**YOUR ASSIGNMENT**
Exact reproduction of the following data is required.

**Source records**
+--

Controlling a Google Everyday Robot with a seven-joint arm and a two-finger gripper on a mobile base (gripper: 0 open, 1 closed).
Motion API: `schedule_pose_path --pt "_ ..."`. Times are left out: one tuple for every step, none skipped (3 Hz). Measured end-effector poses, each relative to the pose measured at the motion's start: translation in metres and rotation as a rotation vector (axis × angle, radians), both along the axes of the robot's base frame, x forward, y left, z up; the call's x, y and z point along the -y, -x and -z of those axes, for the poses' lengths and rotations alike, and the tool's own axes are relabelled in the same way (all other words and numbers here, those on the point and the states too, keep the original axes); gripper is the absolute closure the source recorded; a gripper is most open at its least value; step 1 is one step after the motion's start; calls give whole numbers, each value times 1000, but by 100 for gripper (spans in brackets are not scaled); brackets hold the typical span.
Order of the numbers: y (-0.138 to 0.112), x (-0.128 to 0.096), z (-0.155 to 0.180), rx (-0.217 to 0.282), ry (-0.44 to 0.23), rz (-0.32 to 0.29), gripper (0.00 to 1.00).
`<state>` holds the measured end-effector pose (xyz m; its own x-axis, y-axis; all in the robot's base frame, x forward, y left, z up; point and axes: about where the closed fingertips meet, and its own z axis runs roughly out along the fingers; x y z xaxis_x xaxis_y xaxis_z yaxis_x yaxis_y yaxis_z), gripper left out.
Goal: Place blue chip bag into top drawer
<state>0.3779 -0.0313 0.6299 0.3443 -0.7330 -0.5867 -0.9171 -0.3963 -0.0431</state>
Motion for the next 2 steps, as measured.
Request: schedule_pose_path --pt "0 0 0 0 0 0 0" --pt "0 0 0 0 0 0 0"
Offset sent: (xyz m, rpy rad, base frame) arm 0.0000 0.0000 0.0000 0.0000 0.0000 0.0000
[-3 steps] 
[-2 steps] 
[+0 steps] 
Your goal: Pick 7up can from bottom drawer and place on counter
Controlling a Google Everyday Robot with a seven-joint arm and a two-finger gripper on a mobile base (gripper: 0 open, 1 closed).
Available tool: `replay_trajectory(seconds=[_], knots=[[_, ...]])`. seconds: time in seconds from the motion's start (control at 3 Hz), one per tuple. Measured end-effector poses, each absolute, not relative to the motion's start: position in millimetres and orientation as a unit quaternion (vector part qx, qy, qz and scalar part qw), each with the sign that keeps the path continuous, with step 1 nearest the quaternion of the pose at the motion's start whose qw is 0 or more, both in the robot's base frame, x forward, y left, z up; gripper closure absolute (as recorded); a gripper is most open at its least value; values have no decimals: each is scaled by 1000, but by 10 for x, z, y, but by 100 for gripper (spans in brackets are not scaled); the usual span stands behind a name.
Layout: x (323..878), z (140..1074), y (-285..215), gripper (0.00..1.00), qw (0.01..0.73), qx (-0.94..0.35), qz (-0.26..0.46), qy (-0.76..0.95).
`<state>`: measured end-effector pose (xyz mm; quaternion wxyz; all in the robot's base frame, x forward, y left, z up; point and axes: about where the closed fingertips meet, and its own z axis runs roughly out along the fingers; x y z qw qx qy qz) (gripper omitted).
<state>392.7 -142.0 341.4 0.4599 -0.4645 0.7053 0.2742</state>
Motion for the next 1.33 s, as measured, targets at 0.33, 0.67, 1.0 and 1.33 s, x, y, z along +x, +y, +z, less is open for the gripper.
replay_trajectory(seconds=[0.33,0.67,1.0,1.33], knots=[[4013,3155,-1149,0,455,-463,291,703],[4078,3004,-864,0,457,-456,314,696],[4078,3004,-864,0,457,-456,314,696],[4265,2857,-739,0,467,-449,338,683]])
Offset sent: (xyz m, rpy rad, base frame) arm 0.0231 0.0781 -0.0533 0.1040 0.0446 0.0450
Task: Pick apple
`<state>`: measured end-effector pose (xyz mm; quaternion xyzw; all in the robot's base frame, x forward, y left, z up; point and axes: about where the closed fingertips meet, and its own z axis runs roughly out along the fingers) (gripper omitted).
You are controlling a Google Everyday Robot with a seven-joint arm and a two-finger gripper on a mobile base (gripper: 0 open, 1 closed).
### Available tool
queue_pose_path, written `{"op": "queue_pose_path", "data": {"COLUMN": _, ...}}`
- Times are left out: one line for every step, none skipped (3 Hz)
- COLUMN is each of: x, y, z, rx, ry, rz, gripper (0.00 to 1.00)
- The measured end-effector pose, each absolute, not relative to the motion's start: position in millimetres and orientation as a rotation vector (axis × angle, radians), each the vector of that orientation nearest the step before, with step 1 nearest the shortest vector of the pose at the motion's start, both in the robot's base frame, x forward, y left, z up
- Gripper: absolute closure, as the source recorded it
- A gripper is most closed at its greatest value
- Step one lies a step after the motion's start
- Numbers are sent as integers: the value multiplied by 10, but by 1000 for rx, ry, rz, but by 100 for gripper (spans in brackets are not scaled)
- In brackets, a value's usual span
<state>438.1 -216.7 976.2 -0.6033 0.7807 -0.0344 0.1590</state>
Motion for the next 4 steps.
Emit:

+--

**ANSWER BELOW**
Controlling a Google Everyday Robot with a seven-joint arm and a two-finger gripper on a mobile base (gripper: 0 open, 1 closed).
Motion API: `schedule_pose_path --pt "_ ..."`. Times are left out: one tuple for every step, none skipped (3 Hz). Measured end-effector poses, each relative to the pose measured at the motion's start: translation in metres and rotation as a rotation vector (axis × angle, radians), both along the axes of the robot's base frame, x forward, y left, z up; the call's x, y and z point along the -y, -x and -z of those axes, for the poses' lengths and rotations alike, and the tool's own axes are relabelled in the same way (all other words and numbers here, those on the point and the states too, keep the original axes); gripper is the absolute closure the source recorded; a gripper is most open at its least value; step 1 is one step after the motion's start; calls give whole numbers, each value times 1000, but by 100 for gripper (spans in brackets are not scaled); brackets hold the typical span.
Order of the numbers: y (-0.138 to 0.112), x (-0.128 to 0.096), z (-0.155 to 0.180), rx (-0.217 to 0.282), ry (-0.44 to 0.23), rz (-0.32 to 0.29), gripper (0.00 to 1.00).
`<state>` holds the measured end-effector pose (xyz m; its own x-axis, y-axis; all in the robot's base frame, x forward, y left, z up; point and axes: about where the closed fingertips meet, and its own z axis runs roughly out along the fingers; x y z xaxis_x xaxis_y xaxis_z yaxis_x yaxis_y yaxis_z), gripper left out.
Goal: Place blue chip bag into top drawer
<state>0.3779 -0.0313 0.6299 0.3443 -0.7330 -0.5867 -0.9171 -0.3963 -0.0431</state>
Motion for the next 2 steps, as measured.
Request: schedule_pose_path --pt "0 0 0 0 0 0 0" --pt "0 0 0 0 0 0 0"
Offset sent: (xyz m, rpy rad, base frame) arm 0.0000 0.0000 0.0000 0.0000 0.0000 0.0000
[-3 steps] 
[-2 steps] 
[+0 steps] 
Your goal: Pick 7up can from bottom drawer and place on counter
Controlling a Google Everyday Robot with a seven-joint arm and a two-finger gripper on a mobile base (gripper: 0 open, 1 closed).
Available tool: `replay_trajectory(seconds=[_], knots=[[_, ...]])`. seconds: time in seconds from the motion's start (control at 3 Hz), one per tuple. Measured end-effector poses, each absolute, not relative to the motion's start: position in millimetres and orientation as a unit quaternion (vector part qx, qy, qz and scalar part qw), each with the sign that keeps the path continuous, with step 1 nearest the quaternion of the pose at the motion's start whose qw is 0 or more, both in the robot's base frame, x forward, y left, z up; gripper closure absolute (as recorded); a gripper is most open at its least value; values have no decimals: each is scaled by 1000, but by 10 for x, z, y, but by 100 for gripper (spans in brackets are not scaled); the usual span stands behind a name.
Layout: x (323..878), z (140..1074), y (-285..215), gripper (0.00..1.00), qw (0.01..0.73), qx (-0.94..0.35), qz (-0.26..0.46), qy (-0.76..0.95).
`<state>`: measured end-effector pose (xyz mm; quaternion wxyz; all in the robot's base frame, x forward, y left, z up; point and axes: about where the closed fingertips meet, and its own z axis runs roughly out along the fingers; x y z qw qx qy qz) (gripper omitted).
<state>392.7 -142.0 341.4 0.4599 -0.4645 0.7053 0.2742</state>
Motion for the next 1.33 s, as measured, targets at 0.33, 0.67, 1.0 and 1.33 s, x, y, z along +x, +y, +z, less is open for the gripper.
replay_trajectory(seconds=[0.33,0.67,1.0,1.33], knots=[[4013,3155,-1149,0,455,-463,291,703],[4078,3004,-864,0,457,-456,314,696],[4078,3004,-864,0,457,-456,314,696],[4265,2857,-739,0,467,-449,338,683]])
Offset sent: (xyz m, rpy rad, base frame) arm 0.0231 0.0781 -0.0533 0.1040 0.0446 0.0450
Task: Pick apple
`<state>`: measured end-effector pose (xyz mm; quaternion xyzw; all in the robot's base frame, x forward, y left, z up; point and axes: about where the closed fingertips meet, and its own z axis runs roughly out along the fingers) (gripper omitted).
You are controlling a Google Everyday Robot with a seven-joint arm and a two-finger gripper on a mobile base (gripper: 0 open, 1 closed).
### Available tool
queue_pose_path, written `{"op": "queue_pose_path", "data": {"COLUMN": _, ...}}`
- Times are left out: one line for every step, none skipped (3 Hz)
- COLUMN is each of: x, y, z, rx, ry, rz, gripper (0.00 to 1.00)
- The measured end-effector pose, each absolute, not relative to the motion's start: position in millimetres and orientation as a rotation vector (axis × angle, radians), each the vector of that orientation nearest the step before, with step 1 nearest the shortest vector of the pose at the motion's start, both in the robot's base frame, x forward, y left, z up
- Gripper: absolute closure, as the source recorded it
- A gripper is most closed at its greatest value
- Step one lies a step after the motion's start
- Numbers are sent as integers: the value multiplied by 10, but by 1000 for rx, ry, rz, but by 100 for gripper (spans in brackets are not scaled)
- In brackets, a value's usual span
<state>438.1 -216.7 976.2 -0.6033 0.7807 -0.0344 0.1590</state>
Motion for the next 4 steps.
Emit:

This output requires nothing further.